### Directions
Word for word, restate the lines of the listing from the one that holds "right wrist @" through the very last line, and nothing more.

### Extracted data
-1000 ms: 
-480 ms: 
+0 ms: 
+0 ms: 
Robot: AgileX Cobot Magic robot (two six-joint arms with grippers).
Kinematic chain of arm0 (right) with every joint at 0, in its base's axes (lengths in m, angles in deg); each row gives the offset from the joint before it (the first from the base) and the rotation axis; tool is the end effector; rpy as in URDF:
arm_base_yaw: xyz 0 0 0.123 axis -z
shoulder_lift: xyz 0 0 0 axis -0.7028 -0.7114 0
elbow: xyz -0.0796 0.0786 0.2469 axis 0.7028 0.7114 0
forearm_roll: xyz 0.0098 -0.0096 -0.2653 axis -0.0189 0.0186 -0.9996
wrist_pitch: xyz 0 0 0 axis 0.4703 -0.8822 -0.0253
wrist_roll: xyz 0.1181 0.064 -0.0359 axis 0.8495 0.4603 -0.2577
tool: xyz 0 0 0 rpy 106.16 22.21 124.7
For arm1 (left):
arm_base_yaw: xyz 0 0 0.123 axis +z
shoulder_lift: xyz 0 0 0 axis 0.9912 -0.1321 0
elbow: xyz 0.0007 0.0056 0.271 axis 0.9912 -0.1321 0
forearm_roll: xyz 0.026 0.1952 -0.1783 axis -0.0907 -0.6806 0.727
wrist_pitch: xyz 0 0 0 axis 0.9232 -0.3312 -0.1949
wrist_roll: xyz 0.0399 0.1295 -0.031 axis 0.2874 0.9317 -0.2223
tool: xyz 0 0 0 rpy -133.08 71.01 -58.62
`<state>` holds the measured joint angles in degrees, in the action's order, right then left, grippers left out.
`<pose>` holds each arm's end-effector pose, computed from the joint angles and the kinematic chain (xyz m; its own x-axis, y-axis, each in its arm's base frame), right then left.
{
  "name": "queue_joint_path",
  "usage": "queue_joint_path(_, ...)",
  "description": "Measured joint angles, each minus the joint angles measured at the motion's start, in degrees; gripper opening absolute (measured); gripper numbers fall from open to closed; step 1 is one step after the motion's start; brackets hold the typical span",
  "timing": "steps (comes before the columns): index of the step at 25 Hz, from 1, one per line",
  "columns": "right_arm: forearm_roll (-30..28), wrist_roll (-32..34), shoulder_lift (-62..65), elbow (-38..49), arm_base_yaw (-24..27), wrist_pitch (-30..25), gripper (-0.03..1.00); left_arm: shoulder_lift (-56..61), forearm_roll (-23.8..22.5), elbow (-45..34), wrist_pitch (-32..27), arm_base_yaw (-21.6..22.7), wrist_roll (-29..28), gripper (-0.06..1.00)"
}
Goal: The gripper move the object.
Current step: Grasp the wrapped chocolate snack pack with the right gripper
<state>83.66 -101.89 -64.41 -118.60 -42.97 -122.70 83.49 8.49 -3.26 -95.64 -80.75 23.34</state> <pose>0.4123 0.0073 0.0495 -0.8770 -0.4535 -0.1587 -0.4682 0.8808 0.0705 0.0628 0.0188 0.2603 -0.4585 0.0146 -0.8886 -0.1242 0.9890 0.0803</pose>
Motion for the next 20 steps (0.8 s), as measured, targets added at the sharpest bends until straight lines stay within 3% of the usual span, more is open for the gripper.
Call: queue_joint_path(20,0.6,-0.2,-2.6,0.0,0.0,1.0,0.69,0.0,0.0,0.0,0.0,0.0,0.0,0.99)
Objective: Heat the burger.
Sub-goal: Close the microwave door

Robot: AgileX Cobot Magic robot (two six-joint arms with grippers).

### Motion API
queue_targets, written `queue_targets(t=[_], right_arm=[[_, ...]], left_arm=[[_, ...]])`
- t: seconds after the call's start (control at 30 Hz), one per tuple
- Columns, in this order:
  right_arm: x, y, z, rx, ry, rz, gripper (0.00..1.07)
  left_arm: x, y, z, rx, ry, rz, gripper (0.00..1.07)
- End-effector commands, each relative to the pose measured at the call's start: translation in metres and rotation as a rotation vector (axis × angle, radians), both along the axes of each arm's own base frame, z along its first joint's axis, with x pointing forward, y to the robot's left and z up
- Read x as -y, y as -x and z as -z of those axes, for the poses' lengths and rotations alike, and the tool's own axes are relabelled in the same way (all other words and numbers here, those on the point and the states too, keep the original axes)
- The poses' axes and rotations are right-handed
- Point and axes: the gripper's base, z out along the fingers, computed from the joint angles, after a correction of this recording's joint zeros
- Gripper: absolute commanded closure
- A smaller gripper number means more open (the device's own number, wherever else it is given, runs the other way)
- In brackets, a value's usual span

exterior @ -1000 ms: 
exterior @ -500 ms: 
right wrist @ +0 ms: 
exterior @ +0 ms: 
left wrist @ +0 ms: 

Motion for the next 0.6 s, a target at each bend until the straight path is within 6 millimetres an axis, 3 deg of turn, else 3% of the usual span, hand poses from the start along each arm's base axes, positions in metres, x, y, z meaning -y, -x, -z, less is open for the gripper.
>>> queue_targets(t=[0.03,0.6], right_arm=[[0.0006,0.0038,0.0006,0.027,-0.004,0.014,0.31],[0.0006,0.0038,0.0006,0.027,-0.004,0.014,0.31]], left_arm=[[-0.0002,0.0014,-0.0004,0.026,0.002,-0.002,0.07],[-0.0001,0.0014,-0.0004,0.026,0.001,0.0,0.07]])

### Completed exercise
right wrist @ +0 ms: 
exterior @ +0 ms: 
left wrist @ +0 ms: 

Motion for the next 0.6 s, a target at each bend until the straight path is within 6 millimetres an axis, 3 deg of turn, else 3% of the usual span, hand poses from the start along each arm's base axes, positions in metres, x, y, z meaning -y, -x, -z, less is open for the gripper.
>>> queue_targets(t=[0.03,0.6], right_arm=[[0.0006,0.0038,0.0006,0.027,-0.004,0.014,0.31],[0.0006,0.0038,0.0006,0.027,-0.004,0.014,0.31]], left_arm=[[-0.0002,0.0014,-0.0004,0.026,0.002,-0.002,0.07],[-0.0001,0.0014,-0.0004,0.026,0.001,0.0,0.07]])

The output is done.